Work instruction:
Search the records below for the word "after" and show every line where it occurs.

###

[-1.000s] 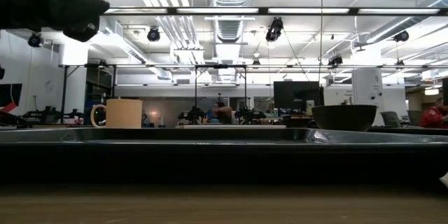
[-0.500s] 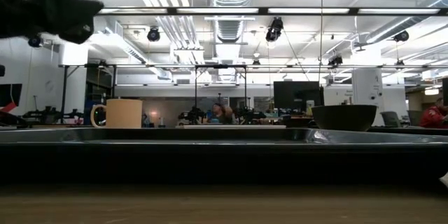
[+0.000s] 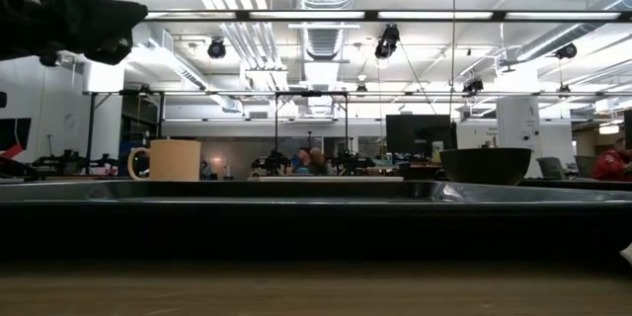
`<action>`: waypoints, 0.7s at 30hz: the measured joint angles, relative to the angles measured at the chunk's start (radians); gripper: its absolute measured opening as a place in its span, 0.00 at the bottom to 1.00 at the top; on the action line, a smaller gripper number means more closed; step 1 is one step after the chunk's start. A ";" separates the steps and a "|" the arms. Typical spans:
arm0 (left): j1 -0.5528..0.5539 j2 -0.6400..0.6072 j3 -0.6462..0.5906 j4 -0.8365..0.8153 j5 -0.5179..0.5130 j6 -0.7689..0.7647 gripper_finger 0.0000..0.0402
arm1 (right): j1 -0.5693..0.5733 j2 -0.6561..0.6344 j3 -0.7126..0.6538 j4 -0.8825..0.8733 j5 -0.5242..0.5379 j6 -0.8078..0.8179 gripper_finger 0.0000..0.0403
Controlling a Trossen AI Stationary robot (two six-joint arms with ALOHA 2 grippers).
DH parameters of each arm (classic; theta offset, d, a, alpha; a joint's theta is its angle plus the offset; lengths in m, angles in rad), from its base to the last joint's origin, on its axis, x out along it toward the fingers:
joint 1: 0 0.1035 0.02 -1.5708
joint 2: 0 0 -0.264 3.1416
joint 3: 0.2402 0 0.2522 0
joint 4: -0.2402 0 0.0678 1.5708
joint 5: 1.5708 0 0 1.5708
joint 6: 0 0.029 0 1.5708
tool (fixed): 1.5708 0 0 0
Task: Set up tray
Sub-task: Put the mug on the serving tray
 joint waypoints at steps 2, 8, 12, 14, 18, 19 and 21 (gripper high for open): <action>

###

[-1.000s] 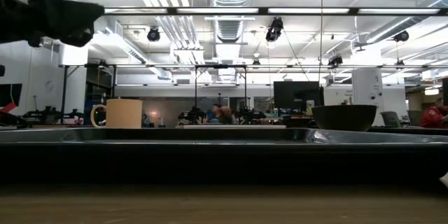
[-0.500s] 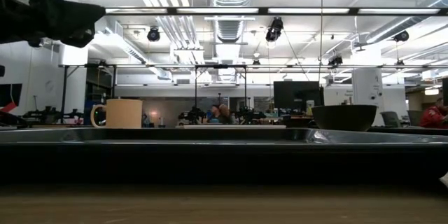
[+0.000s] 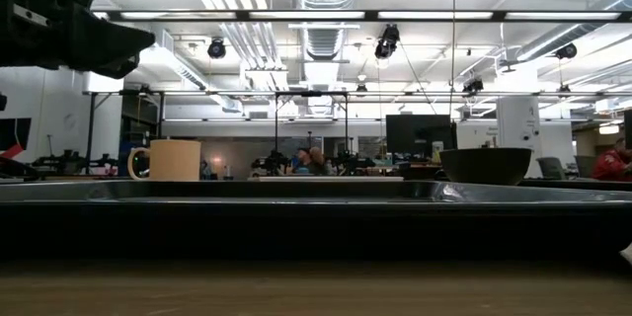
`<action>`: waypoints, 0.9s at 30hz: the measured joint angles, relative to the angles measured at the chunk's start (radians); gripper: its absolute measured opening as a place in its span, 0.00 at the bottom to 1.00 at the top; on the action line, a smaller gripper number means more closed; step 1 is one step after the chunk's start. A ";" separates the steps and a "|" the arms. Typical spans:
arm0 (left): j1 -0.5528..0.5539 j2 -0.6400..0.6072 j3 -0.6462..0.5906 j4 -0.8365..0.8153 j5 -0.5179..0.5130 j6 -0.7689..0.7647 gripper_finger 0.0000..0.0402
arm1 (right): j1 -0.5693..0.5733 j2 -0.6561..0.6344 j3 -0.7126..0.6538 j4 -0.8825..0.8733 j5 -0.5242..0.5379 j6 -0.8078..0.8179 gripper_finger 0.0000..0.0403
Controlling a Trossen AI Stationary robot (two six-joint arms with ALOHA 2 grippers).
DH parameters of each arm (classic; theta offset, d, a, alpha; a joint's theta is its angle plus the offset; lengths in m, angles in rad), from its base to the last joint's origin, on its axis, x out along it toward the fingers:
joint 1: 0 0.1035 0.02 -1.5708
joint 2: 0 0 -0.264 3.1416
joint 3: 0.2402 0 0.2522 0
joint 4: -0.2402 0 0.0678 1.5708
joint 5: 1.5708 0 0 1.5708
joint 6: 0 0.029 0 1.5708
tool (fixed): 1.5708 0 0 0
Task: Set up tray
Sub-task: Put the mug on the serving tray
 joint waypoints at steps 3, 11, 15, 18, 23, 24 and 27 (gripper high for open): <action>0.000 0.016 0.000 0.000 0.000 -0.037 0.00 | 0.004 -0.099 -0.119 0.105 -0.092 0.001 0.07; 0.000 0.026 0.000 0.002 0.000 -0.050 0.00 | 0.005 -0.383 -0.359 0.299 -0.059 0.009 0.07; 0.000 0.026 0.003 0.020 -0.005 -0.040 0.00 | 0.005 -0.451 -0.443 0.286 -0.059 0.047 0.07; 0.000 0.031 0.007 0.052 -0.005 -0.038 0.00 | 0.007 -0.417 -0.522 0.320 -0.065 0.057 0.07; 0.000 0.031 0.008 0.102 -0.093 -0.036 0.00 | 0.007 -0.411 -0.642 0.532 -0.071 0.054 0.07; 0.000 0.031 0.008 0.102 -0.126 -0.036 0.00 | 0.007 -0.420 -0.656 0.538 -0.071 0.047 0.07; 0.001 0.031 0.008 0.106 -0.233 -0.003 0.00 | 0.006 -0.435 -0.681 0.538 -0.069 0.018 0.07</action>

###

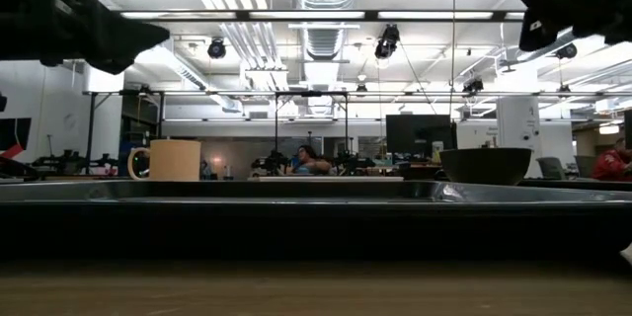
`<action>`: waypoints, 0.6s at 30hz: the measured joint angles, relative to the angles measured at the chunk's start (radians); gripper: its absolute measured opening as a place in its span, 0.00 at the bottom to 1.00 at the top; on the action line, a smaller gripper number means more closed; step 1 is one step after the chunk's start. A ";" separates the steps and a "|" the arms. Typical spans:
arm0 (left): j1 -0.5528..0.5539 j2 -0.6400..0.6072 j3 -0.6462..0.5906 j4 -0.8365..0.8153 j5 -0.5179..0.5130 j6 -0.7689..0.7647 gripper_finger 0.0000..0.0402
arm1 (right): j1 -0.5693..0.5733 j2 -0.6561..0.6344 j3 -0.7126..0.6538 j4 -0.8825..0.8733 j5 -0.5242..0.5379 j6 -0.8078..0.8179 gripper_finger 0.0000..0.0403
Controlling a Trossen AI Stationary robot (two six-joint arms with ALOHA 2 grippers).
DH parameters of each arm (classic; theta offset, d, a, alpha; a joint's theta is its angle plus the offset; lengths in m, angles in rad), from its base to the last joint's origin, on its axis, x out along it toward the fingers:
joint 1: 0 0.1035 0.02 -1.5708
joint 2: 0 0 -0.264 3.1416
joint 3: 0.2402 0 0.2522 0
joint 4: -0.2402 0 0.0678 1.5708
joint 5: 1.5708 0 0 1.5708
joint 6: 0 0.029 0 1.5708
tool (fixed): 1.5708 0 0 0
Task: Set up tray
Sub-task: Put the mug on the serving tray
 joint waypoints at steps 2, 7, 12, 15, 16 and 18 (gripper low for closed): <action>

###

Response to the exercise:
`<action>`: waypoints, 0.7s at 30hz: the measured joint angles, relative to the angles measured at the chunk's start (radians); gripper: its absolute measured opening as a place in its span, 0.00 at the bottom to 1.00 at the top; on the action line, a smaller gripper number means more closed; step 1 is one step after the chunk's start. A ";" separates the steps and a "|" the arms. Typical spans:
`<action>`: waypoints, 0.9s at 30hz: the measured joint angles, relative to the angles measured at the chunk's start (radians); gripper: its absolute measured opening as a place in its span, 0.00 at the bottom to 1.00 at the top; on the action line, a smaller gripper number means more closed; step 1 is one step after the chunk's start. A ";" separates the steps and a "|" the arms. Typical spans:
`<action>`: waypoints, 0.6s at 30hz: the measured joint angles, relative to the angles measured at the chunk's start (radians); gripper: its absolute measured opening as a place in its span, 0.00 at the bottom to 1.00 at the top; on the action line, a smaller gripper number means more closed; step 1 is one step after the chunk's start. A ";" separates the steps and a "|" the arms. Typical spans:

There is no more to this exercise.